## WHAT THIS TASK INVOLVES
Look through the data below for the line with "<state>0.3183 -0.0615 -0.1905", and transcribe it exactly together with each line after it up to and including the line with "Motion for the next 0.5". Give nothing else.

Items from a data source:
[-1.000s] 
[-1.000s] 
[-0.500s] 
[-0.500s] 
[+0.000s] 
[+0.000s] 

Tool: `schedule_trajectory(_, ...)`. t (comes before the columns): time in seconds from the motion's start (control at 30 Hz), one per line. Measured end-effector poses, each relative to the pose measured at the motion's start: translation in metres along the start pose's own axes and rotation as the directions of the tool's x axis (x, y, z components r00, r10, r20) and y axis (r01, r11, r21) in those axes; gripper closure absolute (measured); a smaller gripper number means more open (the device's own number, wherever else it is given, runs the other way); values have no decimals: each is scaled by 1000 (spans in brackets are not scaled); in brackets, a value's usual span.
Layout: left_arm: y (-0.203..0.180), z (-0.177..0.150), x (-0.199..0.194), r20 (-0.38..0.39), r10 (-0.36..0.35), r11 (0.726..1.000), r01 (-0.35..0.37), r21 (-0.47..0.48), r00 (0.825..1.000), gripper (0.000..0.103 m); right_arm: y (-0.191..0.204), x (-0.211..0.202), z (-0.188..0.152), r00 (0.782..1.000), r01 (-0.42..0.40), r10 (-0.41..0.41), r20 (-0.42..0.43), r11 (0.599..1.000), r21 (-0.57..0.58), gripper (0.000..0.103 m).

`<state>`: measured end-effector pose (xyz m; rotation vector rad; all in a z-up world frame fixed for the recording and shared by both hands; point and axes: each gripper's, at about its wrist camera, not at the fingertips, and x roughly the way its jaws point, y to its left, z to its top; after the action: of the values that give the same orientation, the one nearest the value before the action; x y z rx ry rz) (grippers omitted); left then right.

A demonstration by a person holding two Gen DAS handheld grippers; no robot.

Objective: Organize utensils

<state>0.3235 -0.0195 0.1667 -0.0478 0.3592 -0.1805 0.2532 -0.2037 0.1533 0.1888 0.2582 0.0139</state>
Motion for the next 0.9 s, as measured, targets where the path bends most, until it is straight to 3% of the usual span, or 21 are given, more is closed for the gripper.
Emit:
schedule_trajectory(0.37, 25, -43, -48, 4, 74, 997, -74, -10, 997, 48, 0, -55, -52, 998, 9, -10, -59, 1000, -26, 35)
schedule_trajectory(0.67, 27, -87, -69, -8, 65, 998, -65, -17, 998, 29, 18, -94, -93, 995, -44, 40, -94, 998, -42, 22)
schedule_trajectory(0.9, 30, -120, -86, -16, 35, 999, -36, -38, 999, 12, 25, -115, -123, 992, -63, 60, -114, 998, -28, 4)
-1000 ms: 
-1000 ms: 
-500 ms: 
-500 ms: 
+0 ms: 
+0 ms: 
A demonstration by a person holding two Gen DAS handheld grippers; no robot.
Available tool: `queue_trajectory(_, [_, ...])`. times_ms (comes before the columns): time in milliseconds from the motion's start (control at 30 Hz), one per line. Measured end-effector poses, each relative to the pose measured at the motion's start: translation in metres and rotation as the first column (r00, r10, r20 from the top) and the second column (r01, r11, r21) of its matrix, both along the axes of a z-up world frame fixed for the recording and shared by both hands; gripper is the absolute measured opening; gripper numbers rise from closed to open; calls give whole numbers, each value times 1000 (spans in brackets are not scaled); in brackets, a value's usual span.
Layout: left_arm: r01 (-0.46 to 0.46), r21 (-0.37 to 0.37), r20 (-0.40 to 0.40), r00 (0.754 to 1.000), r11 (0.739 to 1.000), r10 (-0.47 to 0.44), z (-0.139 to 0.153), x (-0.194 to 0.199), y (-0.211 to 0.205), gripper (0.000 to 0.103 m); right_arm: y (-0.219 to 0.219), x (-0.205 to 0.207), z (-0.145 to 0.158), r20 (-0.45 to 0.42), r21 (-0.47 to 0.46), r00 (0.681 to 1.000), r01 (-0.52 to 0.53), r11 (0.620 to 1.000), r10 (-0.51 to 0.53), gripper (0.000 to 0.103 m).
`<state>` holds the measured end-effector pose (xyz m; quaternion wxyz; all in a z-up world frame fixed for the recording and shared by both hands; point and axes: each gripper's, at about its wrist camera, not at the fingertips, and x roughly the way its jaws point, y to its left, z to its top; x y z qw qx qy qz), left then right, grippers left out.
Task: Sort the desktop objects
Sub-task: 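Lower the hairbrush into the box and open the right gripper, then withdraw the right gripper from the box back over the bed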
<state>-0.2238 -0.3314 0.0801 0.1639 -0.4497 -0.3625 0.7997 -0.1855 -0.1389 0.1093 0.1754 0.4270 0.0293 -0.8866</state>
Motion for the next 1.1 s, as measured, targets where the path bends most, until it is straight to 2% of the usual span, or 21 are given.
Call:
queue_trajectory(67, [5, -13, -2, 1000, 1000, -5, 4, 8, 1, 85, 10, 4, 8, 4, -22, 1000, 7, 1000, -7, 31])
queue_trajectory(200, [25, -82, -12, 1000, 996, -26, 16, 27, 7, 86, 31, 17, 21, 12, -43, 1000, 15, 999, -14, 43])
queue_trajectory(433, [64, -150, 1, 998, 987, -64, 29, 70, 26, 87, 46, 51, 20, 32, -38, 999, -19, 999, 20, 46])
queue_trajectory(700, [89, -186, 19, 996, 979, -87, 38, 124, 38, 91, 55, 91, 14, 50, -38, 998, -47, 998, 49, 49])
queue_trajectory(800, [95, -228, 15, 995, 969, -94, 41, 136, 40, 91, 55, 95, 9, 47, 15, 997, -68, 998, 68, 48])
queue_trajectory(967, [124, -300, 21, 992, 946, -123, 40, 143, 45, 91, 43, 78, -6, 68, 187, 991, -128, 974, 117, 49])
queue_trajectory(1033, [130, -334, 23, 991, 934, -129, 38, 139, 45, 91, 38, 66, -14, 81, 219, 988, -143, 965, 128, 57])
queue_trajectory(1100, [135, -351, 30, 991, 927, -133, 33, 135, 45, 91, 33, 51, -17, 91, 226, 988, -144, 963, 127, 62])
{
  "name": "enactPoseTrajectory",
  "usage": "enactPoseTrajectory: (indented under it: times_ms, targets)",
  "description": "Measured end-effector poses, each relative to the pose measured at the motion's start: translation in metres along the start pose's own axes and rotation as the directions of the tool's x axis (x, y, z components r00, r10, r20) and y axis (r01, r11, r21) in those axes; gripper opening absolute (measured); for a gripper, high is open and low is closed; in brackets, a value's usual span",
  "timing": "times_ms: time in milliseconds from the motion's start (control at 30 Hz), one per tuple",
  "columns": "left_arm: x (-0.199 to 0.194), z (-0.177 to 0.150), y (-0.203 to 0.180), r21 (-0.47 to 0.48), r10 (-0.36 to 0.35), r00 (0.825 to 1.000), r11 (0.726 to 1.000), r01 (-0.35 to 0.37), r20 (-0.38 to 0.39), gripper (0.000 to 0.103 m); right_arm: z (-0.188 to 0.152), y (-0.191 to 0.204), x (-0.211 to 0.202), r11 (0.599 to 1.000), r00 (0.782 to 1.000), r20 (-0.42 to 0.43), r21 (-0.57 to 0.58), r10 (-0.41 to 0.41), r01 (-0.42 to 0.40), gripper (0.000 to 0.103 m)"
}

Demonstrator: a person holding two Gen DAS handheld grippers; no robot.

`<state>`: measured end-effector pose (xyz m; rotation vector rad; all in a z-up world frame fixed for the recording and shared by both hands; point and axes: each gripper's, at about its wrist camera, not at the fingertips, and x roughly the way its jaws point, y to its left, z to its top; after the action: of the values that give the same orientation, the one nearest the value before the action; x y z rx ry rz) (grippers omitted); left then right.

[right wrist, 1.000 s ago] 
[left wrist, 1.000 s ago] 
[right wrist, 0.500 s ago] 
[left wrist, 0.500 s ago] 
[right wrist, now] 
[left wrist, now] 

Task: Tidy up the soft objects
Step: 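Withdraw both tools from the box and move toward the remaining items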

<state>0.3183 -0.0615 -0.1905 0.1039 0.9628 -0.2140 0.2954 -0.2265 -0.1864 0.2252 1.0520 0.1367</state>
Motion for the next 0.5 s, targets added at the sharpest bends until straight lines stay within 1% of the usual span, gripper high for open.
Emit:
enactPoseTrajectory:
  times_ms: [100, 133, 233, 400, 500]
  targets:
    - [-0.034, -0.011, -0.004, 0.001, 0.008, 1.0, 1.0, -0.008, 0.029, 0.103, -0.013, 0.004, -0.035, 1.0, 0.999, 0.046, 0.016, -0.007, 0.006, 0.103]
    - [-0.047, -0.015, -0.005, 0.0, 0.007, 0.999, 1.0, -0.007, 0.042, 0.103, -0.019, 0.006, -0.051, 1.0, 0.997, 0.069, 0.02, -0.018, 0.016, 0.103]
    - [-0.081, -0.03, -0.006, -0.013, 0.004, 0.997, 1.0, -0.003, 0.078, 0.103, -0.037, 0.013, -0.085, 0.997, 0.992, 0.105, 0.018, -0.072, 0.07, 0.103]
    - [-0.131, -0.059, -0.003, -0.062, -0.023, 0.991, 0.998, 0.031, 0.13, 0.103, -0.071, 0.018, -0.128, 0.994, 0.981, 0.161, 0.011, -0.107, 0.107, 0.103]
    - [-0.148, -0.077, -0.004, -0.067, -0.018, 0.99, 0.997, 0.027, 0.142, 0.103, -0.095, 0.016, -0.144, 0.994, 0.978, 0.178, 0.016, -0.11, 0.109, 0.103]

## RESULT OF THE TASK
<state>0.3183 -0.0615 -0.1905 0.1039 0.9628 -0.2140 0.2954 -0.2265 -0.1864 0.2252 1.0520 0.1367</state>
Motion for the next 0.5 s, targets added at the sharpest bends until straight lines stay within 1% of the usual span, gripper high for open.

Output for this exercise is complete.